The acrAB locus is involved in modulating intracellular acetyl coenzyme A levels in a strain of Escherichia coli CM2555 expressing the chloramphenicol acetyltransferase (cat) gene.

Recently, an Escherichia coli CM2555 strain was described as sensitive to chloramphenicol when expressing the chloramphenicol resistance gene (cat) from a multicopy plasmid. This sensitivity was linked to dysfunction of the acrA gene, which encodes a component of the AcrAB-TolC multidrug efflux pump. Preliminary data indicate that the sensitivity phenotype might be due to a decline in intracellular acetyl coenzyme A concentration accompanying the reaction catalyzed by chloramphenicol acetyltransferase, the cat-encoded resistance protein. Here, we demonstrate that the acrA dysfunction is the factor impairing the intracellular acetyl coenzyme A levels in the cat-expressing CM2555 strain.
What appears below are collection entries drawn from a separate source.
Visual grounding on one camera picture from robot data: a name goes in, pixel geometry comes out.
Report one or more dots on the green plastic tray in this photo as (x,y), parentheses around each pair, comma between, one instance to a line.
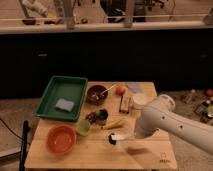
(65,87)

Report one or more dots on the dark grapes toy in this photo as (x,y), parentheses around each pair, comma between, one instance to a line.
(91,117)

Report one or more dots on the small green cup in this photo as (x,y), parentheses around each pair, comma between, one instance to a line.
(83,127)

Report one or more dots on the grey blue cloth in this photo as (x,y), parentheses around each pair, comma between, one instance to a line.
(134,87)

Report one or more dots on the brown wooden block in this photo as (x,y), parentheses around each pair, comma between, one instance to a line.
(124,105)

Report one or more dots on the dark red background bowl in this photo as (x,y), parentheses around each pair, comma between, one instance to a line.
(29,21)

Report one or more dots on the white cup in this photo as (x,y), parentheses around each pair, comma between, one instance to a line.
(139,100)

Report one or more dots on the black stand pole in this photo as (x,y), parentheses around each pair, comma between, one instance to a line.
(24,143)

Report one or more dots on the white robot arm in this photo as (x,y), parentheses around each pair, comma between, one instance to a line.
(158,114)

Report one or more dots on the white dish brush black bristles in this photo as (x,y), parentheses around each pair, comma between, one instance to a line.
(114,138)

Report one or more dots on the yellow banana toy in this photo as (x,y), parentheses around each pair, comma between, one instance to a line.
(113,125)

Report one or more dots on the orange fruit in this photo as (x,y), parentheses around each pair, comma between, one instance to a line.
(120,90)

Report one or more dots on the dark brown bowl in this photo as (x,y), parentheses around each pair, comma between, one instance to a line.
(92,91)

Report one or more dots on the grey blue sponge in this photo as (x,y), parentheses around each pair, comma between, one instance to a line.
(65,105)

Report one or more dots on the white spoon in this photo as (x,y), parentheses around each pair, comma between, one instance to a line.
(106,90)

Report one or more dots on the red orange bowl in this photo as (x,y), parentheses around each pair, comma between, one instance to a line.
(61,139)

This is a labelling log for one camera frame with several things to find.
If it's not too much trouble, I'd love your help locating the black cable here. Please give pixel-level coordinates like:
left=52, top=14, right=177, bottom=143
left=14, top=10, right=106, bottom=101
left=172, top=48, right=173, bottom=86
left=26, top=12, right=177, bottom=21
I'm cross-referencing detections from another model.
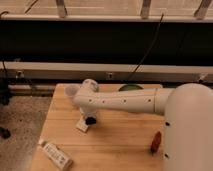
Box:
left=127, top=13, right=165, bottom=82

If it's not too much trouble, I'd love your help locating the white sponge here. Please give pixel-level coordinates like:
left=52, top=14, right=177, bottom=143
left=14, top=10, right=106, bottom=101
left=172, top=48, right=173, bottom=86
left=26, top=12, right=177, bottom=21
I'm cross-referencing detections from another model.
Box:
left=76, top=116, right=89, bottom=133

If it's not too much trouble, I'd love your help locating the black object on floor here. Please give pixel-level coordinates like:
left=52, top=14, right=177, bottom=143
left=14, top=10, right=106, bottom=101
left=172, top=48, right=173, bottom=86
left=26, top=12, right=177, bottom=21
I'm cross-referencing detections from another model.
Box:
left=0, top=127, right=11, bottom=139

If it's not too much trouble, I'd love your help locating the red-brown eraser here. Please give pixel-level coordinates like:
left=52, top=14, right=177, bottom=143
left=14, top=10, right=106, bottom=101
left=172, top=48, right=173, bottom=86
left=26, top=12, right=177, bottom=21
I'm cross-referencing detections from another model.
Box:
left=150, top=131, right=162, bottom=154

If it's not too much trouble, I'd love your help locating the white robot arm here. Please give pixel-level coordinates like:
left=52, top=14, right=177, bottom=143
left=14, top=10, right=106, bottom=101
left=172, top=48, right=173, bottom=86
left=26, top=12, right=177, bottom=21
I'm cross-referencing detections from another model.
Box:
left=74, top=79, right=213, bottom=171

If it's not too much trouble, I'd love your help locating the white tube with label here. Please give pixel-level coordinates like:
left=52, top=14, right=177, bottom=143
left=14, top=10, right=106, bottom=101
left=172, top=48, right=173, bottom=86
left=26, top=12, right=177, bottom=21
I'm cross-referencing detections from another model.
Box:
left=38, top=139, right=72, bottom=171

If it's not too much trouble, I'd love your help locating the green bowl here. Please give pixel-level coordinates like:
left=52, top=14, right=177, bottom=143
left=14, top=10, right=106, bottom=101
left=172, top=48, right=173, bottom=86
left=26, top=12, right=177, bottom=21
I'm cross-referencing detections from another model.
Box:
left=118, top=84, right=143, bottom=91

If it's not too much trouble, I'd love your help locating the black conveyor frame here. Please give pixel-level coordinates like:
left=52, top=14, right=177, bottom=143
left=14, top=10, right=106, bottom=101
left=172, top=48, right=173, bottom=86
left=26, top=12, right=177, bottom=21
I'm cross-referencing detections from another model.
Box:
left=0, top=18, right=213, bottom=84

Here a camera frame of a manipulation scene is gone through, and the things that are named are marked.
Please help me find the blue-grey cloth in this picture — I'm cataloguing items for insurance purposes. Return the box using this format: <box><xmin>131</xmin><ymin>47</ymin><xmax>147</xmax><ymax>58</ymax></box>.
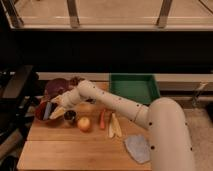
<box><xmin>124</xmin><ymin>135</ymin><xmax>150</xmax><ymax>164</ymax></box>

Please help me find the black chair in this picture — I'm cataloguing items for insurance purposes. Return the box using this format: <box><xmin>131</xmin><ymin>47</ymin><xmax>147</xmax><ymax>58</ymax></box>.
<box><xmin>0</xmin><ymin>65</ymin><xmax>39</xmax><ymax>144</ymax></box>

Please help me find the blue sponge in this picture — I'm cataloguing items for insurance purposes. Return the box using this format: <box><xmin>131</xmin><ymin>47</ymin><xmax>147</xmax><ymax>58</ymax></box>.
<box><xmin>43</xmin><ymin>102</ymin><xmax>52</xmax><ymax>120</ymax></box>

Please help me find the orange carrot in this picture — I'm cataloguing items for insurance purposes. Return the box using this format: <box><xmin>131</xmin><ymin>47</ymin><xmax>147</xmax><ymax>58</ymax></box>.
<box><xmin>99</xmin><ymin>109</ymin><xmax>106</xmax><ymax>130</ymax></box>

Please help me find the orange fruit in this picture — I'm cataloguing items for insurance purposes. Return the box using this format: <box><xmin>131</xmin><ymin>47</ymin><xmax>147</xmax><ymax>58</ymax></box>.
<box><xmin>77</xmin><ymin>117</ymin><xmax>91</xmax><ymax>132</ymax></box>

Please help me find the wooden cutting board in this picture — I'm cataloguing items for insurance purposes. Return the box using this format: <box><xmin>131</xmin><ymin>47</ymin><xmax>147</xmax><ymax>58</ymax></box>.
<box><xmin>17</xmin><ymin>103</ymin><xmax>151</xmax><ymax>171</ymax></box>

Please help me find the brown bowl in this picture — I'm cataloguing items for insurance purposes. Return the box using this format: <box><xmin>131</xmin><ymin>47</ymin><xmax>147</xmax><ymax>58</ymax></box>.
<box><xmin>35</xmin><ymin>101</ymin><xmax>57</xmax><ymax>123</ymax></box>

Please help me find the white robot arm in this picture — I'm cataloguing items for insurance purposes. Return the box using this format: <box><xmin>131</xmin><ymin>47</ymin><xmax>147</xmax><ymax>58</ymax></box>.
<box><xmin>50</xmin><ymin>80</ymin><xmax>196</xmax><ymax>171</ymax></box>

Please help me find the green tray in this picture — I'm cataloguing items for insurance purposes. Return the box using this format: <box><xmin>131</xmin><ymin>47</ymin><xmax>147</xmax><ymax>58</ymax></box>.
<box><xmin>109</xmin><ymin>73</ymin><xmax>160</xmax><ymax>105</ymax></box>

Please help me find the small metal cup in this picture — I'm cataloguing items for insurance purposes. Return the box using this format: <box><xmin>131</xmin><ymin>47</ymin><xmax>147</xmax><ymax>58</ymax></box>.
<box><xmin>64</xmin><ymin>110</ymin><xmax>77</xmax><ymax>125</ymax></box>

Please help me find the purple bowl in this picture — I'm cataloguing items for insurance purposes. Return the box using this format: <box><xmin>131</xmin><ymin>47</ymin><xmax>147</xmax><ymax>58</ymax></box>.
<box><xmin>45</xmin><ymin>78</ymin><xmax>69</xmax><ymax>98</ymax></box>

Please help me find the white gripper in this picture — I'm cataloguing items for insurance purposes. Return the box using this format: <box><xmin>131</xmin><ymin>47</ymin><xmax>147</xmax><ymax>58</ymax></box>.
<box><xmin>50</xmin><ymin>89</ymin><xmax>82</xmax><ymax>120</ymax></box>

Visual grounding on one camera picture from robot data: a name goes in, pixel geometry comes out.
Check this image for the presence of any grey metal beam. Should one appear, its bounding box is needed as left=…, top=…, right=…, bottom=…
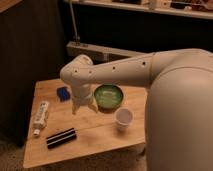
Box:
left=66, top=41, right=143, bottom=62

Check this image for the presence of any wooden shelf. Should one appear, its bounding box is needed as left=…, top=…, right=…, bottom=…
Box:
left=63, top=0, right=213, bottom=20

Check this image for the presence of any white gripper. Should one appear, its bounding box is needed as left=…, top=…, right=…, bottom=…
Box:
left=71, top=84, right=98, bottom=115

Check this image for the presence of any black white striped box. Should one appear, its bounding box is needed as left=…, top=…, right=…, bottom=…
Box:
left=46, top=128, right=77, bottom=149

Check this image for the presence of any white toothpaste tube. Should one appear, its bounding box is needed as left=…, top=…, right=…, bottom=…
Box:
left=33, top=101, right=50, bottom=137

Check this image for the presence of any green ceramic bowl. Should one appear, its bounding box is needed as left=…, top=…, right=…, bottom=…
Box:
left=94, top=84, right=124, bottom=109

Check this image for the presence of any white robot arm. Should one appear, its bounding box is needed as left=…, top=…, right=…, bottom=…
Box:
left=60, top=49, right=213, bottom=171

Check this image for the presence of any metal pole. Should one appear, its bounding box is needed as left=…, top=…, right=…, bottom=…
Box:
left=69, top=0, right=81, bottom=46

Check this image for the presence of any wooden table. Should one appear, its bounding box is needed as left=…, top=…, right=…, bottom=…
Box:
left=23, top=79, right=147, bottom=168

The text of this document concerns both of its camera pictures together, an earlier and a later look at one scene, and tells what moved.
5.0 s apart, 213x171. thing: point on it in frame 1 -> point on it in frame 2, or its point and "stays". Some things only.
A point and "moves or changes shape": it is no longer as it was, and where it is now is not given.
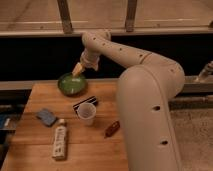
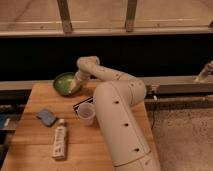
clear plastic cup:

This effect might be alleviated by the interplay of proteins constituting two homologous efflux systems: AcrAB-TolC and AcrEF-TolC. However, our results show also that this is a genetic background-specific phenomenon, as the decrease in acetyl coenzyme A level is not evident in a cat-bearing DeltaacrAB derivative of the commonly used strain C600.